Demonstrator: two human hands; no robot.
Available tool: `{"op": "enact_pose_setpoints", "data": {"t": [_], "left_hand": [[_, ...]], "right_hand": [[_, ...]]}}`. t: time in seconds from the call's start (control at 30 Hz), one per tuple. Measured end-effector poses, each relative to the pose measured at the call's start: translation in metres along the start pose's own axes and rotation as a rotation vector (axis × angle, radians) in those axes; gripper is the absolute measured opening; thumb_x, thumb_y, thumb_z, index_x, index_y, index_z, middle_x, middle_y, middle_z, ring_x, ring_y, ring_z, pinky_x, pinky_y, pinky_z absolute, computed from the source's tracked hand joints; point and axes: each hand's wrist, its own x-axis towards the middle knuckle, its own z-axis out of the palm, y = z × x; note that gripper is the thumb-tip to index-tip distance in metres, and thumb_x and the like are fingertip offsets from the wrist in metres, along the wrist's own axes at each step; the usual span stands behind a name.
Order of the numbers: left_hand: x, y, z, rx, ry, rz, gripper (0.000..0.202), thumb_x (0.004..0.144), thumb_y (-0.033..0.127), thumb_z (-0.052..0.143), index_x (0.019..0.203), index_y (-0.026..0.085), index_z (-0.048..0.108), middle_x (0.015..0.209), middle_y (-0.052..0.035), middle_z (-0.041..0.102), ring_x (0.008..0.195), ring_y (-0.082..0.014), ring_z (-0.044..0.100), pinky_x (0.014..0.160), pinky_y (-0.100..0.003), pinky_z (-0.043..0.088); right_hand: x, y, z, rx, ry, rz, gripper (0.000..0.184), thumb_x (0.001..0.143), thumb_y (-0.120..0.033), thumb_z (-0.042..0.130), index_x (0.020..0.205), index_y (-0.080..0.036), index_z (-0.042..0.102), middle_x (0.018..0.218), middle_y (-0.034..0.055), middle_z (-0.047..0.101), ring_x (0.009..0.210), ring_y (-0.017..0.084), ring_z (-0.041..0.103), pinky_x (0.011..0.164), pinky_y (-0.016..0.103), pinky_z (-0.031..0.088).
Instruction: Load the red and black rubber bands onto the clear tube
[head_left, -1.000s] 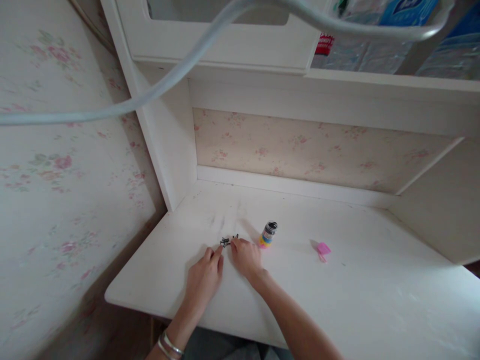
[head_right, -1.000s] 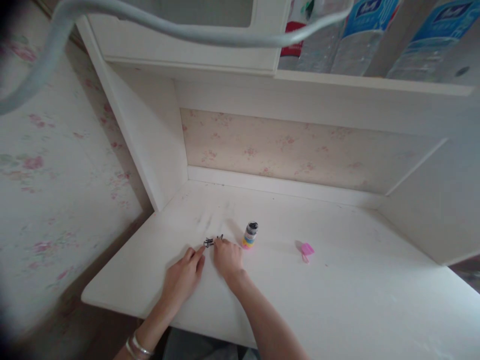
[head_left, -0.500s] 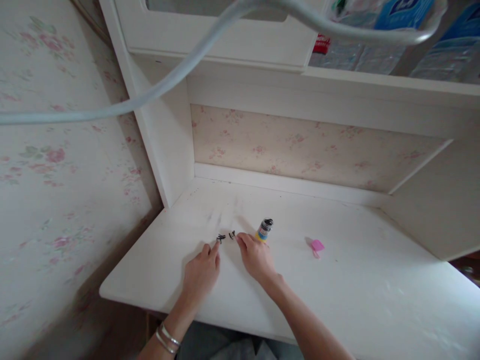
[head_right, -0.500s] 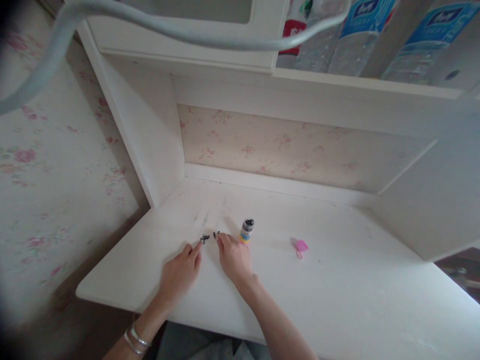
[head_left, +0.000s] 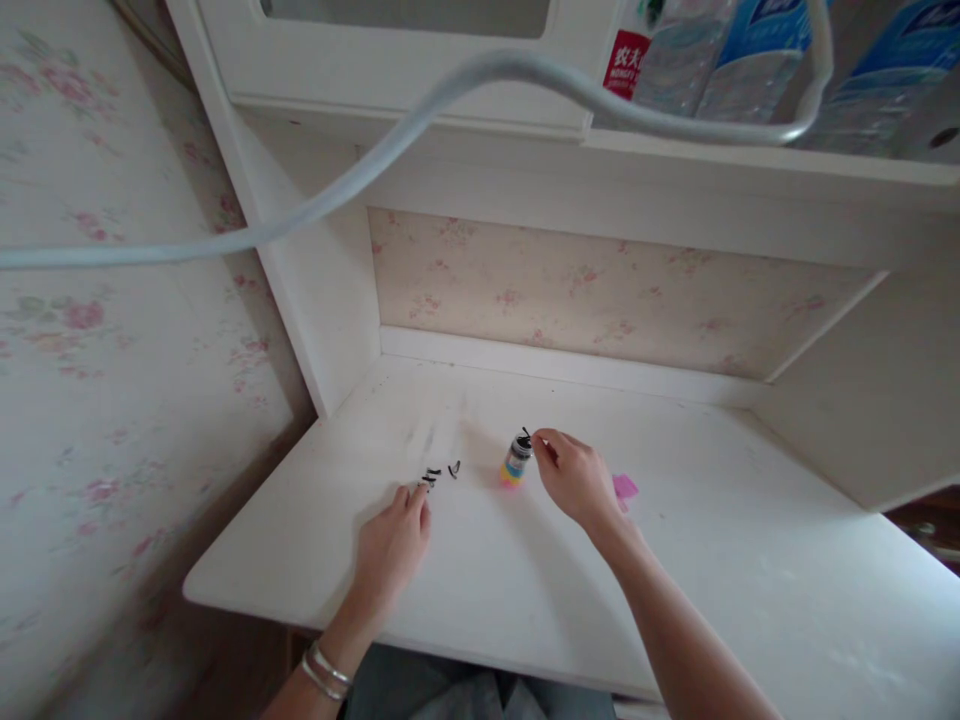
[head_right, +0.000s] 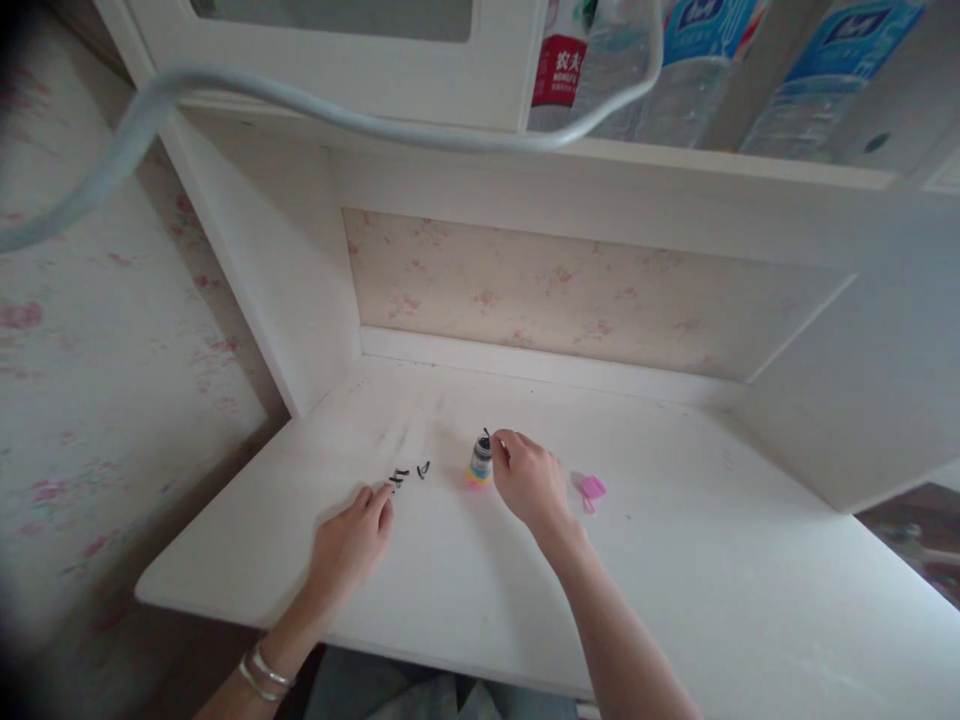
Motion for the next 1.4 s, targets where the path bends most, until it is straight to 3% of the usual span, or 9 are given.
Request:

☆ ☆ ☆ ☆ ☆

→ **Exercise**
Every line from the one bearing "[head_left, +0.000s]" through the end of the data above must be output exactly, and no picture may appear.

→ **Result**
[head_left, +0.000s] 
[head_right, +0.000s] 
Motion for the next 1.4 s, targets where the path bends most, until it is straight to 3% of the usual span, or 9 are given.
Request:

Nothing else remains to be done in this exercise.